5 ways to successfully promote sustainable employee behavior
5 ways to successfully promote sustainable employee behavior
Only 30% of employees are engaged, costing $450 to $550 billion every year in lost productivity. Yet research shows that companies with strong sustainability and social responsibility programs have much higher engagement rates.
Susan Hunt Stevens founded WeSpire in 2010 with the mission of enabling informed sustainable choices through the use of technology, social influence, and game mechanics. Influenced by the behavior design models of BJ Fogg of the Stanford Persuasive Technology Lab and Dr. Robert Cialdini, today WeSpire is the platform of choice for businesses seeking an innovative approach to meet their corporate sustainability and responsibility goals. We spoke with Stevens about trends in employee engagement and sustainability and promoting behavior change beyond the office.
SB: Your recent report The State of Employee Engagement in Sustainability and CSR discloses a number of key findings. Which did you find most surprising? Are there any other trends you are noticing among your clients that you feel are not yet reflected in the survey?
SHS: There were two surprising key findings from our report. The first was that respondents overwhelmingly stated (89%) they would try a sustainability tactic at home that was introduced at work. The results emphasize how powerful the workplace can be in driving broader behavioral change and impact. That's extremely exciting for us, but I also think it's a huge opportunity for companies to positively impact society.
The second is that 65% of respondents want to learn more about what their co-workers and employer are doing around conservation. This was even more pronounced when we stratified the respondents by age group. For Millennials (those under 30), 75% would be interested to learn more about the conservation efforts of their co-workers and employer and that was notably different than older employees. To us, this definitely points to sustainability being fundamentally important to any company trying to attract and retain the workforce of the future.
Our research also showed that HR is getting more involved in sustainability as the connection between triple bottom line programs and overall employee engagement becomes more proven. However, I think there is a lot more work to do to understand the broader impact of sustainability programs on HR goals.
SB: How does WeSpire's ROI Calculator work and how does it help companies measure their social and environmental impact?

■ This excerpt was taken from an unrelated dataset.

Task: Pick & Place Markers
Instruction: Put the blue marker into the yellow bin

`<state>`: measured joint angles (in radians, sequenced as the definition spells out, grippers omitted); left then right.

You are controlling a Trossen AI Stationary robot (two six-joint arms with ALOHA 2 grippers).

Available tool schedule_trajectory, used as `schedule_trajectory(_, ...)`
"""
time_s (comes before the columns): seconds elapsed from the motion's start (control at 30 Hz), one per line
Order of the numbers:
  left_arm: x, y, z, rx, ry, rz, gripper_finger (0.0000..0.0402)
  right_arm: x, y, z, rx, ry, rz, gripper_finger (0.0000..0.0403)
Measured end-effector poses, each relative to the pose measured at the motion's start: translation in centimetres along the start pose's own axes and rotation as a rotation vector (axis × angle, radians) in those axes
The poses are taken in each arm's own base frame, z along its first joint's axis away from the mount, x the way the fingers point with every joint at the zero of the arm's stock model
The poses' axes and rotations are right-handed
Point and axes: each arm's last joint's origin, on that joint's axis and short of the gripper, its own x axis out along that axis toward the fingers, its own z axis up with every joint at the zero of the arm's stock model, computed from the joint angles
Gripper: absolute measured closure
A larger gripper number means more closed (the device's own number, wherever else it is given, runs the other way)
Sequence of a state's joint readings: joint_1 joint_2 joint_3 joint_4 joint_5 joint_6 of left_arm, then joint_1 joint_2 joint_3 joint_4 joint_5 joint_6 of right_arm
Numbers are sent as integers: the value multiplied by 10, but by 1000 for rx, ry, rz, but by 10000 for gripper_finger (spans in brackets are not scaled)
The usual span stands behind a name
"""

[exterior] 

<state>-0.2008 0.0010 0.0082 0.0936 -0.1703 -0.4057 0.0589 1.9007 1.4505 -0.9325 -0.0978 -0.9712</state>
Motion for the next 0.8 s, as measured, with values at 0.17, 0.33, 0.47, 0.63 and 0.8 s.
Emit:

SHS: WeSpire's ROI Calculator helps our customers understand both the environmental and financial impact of the actions their employees are taking. For example, a CSO can see the dollar savings to-date, or for a specific time period, from a project their employees have joined around water conservation. They can also see how many gallons of water were saved and which actions in the project were most impactful. The ROI calculator puts hard numbers to employee engagement, something that has been historically very difficult to measure.
I can't provide specific customer results, but I can say that collectively our total savings in the past twelve months was nearly $250 per person. And we recently shared that our Droughtbusters project, which several companies in the Southwest are using, has saved nearly 7 million gallons of water.
Susan Hunt Stevens,CEO of WeSpire, will share more on the value of employee engagement, and interview select brands doing a great job of it, at New Metrics '14
SB: With so many opportunities to make a positive impact and the numerous environmental and social challenges our world is facing, how do you help companies prioritize which actions to encourage among their employees?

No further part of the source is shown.